After British banks RBS and Lloyds recently revealed declines in their bad commercial property loans, some analysts are eyeing a recovery in NAB's £5 billion ($8.31 billion) portfolio of British assets - which have been a drag on profits for years.

It comes amid tentative signs the British economy is recovering, with recent figures showing falling rates of unemployment and rising commercial property prices. But the prospects of a dramatic improvement in the short term appear slim, with NAB chief executive Cameron Clyne recently saying economic conditions in Britain remained "challenging" for banks, despite the downturn appearing to have reached a trough.

Like many of its peers, NAB's British arm sought to quarantine itself from bad loans made before the global financial crisis by hiving them off into a "non-core" loan book.

In a note to investors last week, Deutsche Bank analyst James Freeman highlighted that RBS's non-performing loans in its "bad" loan book had fallen by £1.3 billion to £6.9 billion during the first quarter of this year.
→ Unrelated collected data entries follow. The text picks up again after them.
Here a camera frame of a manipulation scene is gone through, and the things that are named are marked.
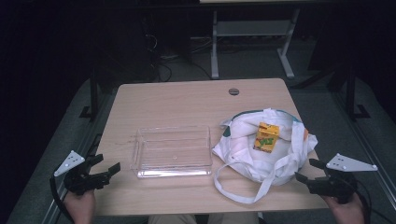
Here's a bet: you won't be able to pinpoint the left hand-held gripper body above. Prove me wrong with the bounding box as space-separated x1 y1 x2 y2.
53 150 110 196

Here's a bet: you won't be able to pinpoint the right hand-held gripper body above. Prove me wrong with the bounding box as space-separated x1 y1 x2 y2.
306 152 379 205

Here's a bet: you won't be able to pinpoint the yellow drink carton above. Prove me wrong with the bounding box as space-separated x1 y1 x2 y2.
253 121 281 154

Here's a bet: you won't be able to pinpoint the white cloth bag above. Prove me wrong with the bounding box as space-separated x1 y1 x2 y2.
212 107 319 205

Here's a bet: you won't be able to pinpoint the clear plastic tray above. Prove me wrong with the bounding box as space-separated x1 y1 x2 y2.
130 125 214 179

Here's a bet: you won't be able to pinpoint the person's left hand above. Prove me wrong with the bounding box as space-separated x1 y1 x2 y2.
63 189 97 224

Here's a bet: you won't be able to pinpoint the person's right hand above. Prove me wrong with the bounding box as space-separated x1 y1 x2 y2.
321 192 366 224

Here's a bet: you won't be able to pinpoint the black metal stand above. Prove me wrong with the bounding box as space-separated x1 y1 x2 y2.
78 73 101 121
345 65 372 121

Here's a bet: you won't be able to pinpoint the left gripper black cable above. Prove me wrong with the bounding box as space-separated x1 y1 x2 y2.
49 175 76 224

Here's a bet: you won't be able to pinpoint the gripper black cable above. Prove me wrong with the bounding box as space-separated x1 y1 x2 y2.
49 175 76 224
354 179 374 224

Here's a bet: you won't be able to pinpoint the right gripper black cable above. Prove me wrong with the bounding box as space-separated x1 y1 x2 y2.
354 179 374 224

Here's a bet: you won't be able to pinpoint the black floor cables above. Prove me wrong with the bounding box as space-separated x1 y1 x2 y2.
146 31 213 83

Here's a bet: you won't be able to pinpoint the white metal table frame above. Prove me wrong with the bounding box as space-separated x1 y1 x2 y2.
210 8 302 80
Lloyds had also said bad debts in its non-core bank were improving, he noted, suggesting the rate of deterioration in non-performing loans had probably peaked earlier this year.

Citing these trends, and the fact that NAB had been more conservative in its provisioning for bad loans, Mr Freeman said he expected the bank to reveal a "meaningful" reduction in bad debt charges in Britain in the 2014 financial year, which begins in September.
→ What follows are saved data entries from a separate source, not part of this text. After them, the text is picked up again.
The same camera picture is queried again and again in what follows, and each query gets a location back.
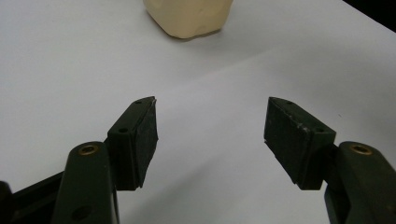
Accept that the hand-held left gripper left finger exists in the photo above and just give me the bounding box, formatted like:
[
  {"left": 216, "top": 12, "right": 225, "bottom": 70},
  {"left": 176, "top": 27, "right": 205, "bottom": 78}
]
[{"left": 50, "top": 95, "right": 160, "bottom": 224}]

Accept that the beige square pen holder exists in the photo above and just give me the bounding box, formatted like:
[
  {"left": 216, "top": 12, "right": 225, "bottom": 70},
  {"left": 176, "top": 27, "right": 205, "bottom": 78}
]
[{"left": 143, "top": 0, "right": 234, "bottom": 40}]

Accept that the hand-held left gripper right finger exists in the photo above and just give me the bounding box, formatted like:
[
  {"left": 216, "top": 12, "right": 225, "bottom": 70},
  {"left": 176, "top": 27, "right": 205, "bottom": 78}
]
[{"left": 263, "top": 96, "right": 396, "bottom": 224}]
Against the signs of improvement, however, Mr Clyne last month said conditions in Britain remained difficult, as lenders grappled with weak growth and changing regulations.

"It seems to be bumping along the bottom, which was reflected in the first half in that things didn't get any worse," Mr Clyne said in a briefing with journalists.

"But again it's the slowest recovery now since the Great Depression, so it is quite a marked sort of slowdown."

Some experts also remain sceptical about the prospects of an improvement in NAB's British business any time soon.

JP Morgan analyst Scott Manning said that despite progress being made at an aggregate level in Britain, NAB's lending was often concentrated in locations and industries, such as retail, that missed out on the bounce.